What’s concerning is that even when women have the opportunity to delve deep into innovative tools like AI, they might not keep up with it. Studies show that men tend to be early adopters of new technologies, and that while young girls may show initial interest in similar sectors, they often lose interest over time.
The AI adoption gender gap will also affect how the technology is developed. As the work force becomes more automated, humans will still need to develop, monitor and curate technologies for their intended audience – and it has been mainly men at the controls. Such an unbalanced scale means these tools are being created and fine-tuned without input from women, even though it’s critical that AI products work to reverse this trend. As Prof. Koning’s study says, this lack of input from women could result in AI systems that reinforce gender stereotypes. “If it is learning predominantly from men, does that cause these tools to potentially respond differently or be biased in ways that could have long-term effects?” he asks.
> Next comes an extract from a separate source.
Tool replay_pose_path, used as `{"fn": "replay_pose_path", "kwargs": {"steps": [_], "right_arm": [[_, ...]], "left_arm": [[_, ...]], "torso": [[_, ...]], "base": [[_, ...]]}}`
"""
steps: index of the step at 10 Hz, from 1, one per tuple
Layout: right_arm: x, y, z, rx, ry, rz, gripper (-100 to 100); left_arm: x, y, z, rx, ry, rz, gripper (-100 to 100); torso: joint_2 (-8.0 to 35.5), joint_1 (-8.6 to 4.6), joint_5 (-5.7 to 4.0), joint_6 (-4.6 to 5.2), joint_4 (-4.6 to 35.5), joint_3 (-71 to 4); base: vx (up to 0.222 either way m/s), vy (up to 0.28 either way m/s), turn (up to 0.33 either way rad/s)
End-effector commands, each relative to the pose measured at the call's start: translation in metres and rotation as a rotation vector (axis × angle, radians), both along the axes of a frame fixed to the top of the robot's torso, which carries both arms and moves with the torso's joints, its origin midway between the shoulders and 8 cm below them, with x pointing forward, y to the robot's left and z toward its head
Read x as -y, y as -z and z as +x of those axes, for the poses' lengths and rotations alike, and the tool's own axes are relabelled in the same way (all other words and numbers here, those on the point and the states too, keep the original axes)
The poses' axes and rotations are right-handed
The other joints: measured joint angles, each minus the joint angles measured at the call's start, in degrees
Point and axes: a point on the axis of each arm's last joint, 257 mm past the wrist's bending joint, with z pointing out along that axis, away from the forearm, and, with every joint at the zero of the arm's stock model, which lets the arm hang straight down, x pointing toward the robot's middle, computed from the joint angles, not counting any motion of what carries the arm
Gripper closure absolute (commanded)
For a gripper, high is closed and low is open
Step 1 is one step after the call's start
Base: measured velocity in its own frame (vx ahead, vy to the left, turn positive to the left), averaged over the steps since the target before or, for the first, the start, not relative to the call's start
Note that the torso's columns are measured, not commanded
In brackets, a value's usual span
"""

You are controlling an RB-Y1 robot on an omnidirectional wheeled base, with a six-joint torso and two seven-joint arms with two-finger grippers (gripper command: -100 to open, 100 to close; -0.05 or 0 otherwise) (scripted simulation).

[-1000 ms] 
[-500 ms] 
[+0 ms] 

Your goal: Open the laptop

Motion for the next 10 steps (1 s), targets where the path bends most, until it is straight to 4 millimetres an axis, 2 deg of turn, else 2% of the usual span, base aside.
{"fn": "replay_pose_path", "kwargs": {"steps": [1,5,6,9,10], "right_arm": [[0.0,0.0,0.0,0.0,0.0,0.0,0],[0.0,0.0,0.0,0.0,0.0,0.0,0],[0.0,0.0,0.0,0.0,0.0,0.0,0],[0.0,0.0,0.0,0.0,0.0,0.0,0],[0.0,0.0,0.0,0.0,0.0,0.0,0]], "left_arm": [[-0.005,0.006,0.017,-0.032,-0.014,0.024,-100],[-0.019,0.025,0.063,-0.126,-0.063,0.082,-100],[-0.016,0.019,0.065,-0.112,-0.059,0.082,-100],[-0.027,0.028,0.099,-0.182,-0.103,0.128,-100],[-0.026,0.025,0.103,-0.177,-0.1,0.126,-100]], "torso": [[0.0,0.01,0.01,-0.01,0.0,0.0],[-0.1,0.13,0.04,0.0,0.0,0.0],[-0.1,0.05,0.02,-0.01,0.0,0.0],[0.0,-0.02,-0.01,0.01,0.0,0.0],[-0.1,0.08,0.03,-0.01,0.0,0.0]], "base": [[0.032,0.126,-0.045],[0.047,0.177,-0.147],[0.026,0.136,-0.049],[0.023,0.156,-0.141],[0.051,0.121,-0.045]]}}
Under-representation in the boardroom and the engineering table has already given us biased technologies. Facial recognition, for example, has long performed poorly when trying to recognize Black faces, and efforts to address the fact that women disproportionately experience nausea while using virtual-reality devices have moved slowly.
Women don’t need to become specialists or spend hours a day reading about neural networks. But they should enroll and feel empowered to participate in training programs, experiment with their favourite tools, use generative AI in savvy ways, and figure out how it can help them both at work and at home, much like men are doing.
Inequalities in the workplace are already commonplace in Canada. The last thing we need is another labour challenge that women have to hurdle to achieve the quality of life and employment income they deserve.